## Exercise objective:
Print the records again, character for character.

## Source records:
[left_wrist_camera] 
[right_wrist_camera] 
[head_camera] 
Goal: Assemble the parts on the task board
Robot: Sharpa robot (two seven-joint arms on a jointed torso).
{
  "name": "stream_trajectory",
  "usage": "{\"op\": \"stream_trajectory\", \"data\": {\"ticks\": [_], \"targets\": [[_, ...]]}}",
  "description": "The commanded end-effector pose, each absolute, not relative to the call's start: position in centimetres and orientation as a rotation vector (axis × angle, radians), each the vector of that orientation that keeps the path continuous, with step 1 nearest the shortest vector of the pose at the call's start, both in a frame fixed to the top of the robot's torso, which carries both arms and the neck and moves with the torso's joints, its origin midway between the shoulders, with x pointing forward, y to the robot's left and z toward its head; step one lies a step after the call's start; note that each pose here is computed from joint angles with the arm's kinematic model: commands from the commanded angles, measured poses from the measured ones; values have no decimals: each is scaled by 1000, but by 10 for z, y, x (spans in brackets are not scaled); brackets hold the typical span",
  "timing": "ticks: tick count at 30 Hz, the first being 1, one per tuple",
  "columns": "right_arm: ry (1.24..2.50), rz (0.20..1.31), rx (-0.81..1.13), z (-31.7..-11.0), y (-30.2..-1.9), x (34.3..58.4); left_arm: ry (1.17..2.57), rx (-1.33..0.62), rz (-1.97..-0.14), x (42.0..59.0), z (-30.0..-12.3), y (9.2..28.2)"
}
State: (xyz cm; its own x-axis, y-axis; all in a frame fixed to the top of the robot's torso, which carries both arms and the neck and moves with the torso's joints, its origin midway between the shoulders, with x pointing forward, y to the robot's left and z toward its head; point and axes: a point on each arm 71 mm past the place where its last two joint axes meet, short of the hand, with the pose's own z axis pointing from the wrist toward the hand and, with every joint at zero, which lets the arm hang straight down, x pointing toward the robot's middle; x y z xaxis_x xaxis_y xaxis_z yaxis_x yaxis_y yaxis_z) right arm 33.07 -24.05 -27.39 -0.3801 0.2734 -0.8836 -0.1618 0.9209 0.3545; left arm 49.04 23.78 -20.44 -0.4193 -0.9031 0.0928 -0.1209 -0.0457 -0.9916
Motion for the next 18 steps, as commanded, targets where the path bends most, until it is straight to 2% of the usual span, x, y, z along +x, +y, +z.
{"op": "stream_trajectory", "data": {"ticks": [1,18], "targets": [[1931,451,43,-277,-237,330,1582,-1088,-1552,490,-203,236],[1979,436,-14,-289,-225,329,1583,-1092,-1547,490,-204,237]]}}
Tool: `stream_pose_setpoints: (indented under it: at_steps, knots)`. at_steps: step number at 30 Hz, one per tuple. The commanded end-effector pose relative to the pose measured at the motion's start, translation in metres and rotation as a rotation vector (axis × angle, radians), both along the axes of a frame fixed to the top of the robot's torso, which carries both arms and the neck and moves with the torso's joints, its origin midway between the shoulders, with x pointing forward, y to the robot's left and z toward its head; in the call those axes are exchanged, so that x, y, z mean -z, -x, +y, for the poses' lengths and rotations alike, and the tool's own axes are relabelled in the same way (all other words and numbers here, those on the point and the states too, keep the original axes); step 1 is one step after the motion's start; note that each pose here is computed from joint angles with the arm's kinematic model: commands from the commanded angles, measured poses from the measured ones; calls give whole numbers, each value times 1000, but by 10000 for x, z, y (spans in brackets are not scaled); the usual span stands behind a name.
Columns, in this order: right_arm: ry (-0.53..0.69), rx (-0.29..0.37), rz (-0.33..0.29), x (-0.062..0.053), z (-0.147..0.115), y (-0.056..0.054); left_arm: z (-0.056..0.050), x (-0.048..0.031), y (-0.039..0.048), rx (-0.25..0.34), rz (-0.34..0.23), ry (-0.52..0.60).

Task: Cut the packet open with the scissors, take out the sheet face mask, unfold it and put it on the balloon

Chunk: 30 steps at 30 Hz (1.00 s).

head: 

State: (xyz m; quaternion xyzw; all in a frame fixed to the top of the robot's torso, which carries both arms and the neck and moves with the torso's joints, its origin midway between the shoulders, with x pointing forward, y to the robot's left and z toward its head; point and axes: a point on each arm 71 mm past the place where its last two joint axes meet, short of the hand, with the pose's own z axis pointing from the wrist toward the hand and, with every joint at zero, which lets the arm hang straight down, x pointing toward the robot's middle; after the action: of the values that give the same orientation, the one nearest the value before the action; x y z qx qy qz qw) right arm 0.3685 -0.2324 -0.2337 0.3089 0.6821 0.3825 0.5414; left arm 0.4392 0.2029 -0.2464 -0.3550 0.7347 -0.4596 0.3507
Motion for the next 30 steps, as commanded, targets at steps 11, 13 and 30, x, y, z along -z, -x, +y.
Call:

## Exercise result:
[left_wrist_camera] 
[right_wrist_camera] 
[head_camera] 
Goal: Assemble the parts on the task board
Robot: Sharpa robot (two seven-joint arms on a jointed torso).
{
  "name": "stream_trajectory",
  "usage": "{\"op\": \"stream_trajectory\", \"data\": {\"ticks\": [_], \"targets\": [[_, ...]]}}",
  "description": "The commanded end-effector pose, each absolute, not relative to the call's start: position in centimetres and orientation as a rotation vector (axis × angle, radians), each the vector of that orientation that keeps the path continuous, with step 1 nearest the shortest vector of the pose at the call's start, both in a frame fixed to the top of the robot's torso, which carries both arms and the neck and moves with the torso's joints, its origin midway between the shoulders, with x pointing forward, y to the robot's left and z toward its head; step one lies a step after the call's start; note that each pose here is computed from joint angles with the arm's kinematic model: commands from the commanded angles, measured poses from the measured ones; values have no decimals: each is scaled by 1000, but by 10 for z, y, x (spans in brackets are not scaled); brackets hold the typical span",
  "timing": "ticks: tick count at 30 Hz, the first being 1, one per tuple",
  "columns": "right_arm: ry (1.24..2.50), rz (0.20..1.31), rx (-0.81..1.13), z (-31.7..-11.0), y (-30.2..-1.9), x (34.3..58.4); left_arm: ry (1.17..2.57), rx (-1.33..0.62), rz (-1.97..-0.14), x (42.0..59.0), z (-30.0..-12.3), y (9.2..28.2)"
}
State: (xyz cm; its own x-axis, y-axis; all in a frame fixed to the top of the robot's torso, which carries both arms and the neck and moves with the torso's joints, its origin midway between the shoulders, with x pointing forward, y to the robot's left and z toward its head; point and axes: a point on each arm 71 mm past the place where its last two joint axes meet, short of the hand, with the pose's own z axis pointing from the wrist toward the hand and, with every joint at zero, which lets the arm hang straight down, x pointing toward the robot's middle; x y z xaxis_x xaxis_y xaxis_z yaxis_x yaxis_y yaxis_z) right arm 33.07 -24.05 -27.39 -0.3801 0.2734 -0.8836 -0.1618 0.9209 0.3545; left arm 49.04 23.78 -20.44 -0.4193 -0.9031 0.0928 -0.1209 -0.0457 -0.9916
Motion for the next 18 steps, as commanded, targets where the path bends most, until it is straight to 2% of the usual span, x, y, z along +x, +y, +z.
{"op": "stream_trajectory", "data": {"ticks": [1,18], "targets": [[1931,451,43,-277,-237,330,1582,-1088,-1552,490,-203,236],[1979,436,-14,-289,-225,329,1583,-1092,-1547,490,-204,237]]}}
Tool: `stream_pose_setpoints: (indented under it: at_steps, knots)`. at_steps: step number at 30 Hz, one per tuple. The commanded end-effector pose relative to the pose measured at the motion's start, translation in metres and rotation as a rotation vector (axis × angle, radians), both along the axes of a frame fixed to the top of the robot's torso, which carries both arms and the neck and moves with the torso's joints, its origin midway between the shoulders, with x pointing forward, y to the robot's left and z toward its head; in the call those axes are exchanged, so that x, y, z mean -z, -x, +y, for the poses' lengths and rotations alike, and the tool's own axes are relabelled in the same way (all other words and numbers here, those on the point and the states too, keep the original axes); step 1 is one step after the motion's start; note that each pose here is computed from joint angles with the arm's kinematic model: commands from the commanded angles, measured poses from the measured ones; calls give whole numbers, each value times 1000, but by 10000 for x, z, y (spans in brackets are not scaled); the usual span stands behind a name.
Columns, in this order: right_arm: ry (-0.53..0.69), rx (-0.29..0.37), rz (-0.33..0.29), x (-0.062..0.053), z (-0.147..0.115), y (-0.056..0.054); left_arm: z (-0.056..0.050), x (-0.048..0.031), y (-0.039..0.048), rx (-0.25..0.34), rz (-0.34..0.23), ry (-0.52..0.60).

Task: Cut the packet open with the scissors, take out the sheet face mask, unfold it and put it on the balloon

Chunk: 30 steps at 30 Hz (1.00 s).

head: 

State: (xyz m; quaternion xyzw; all in a frame fixed to the top of the robot's torso, which carries both arms and the neck and moves with the torso's joints, its origin midway between the shoulders, with x pointing forward, y to the robot's left and z toward its head; point and axes: a point on each arm 71 mm past the place where its last two joint axes meet, short of the hand, with the pose's own z axis pointing from the wrist toward the hand and, with every joint at zero, which lets the arm hang straight down, x pointing toward the robot's middle; after the action: of the values that give the same orientation, the one nearest the value before the action; x y z qx qy qz qw) right arm 0.3685 -0.2324 -0.2337 0.3089 0.6821 0.3825 0.5414; left arm 0.4392 0.2029 -0.2464 -0.3550 0.7347 -0.4596 0.3507
Motion for the next 30 steps, as commanded, targets at steps 11, 13 and 30, x, y, z along -z, -x, +y.
Call:

Nothing remains to be done for this exercise.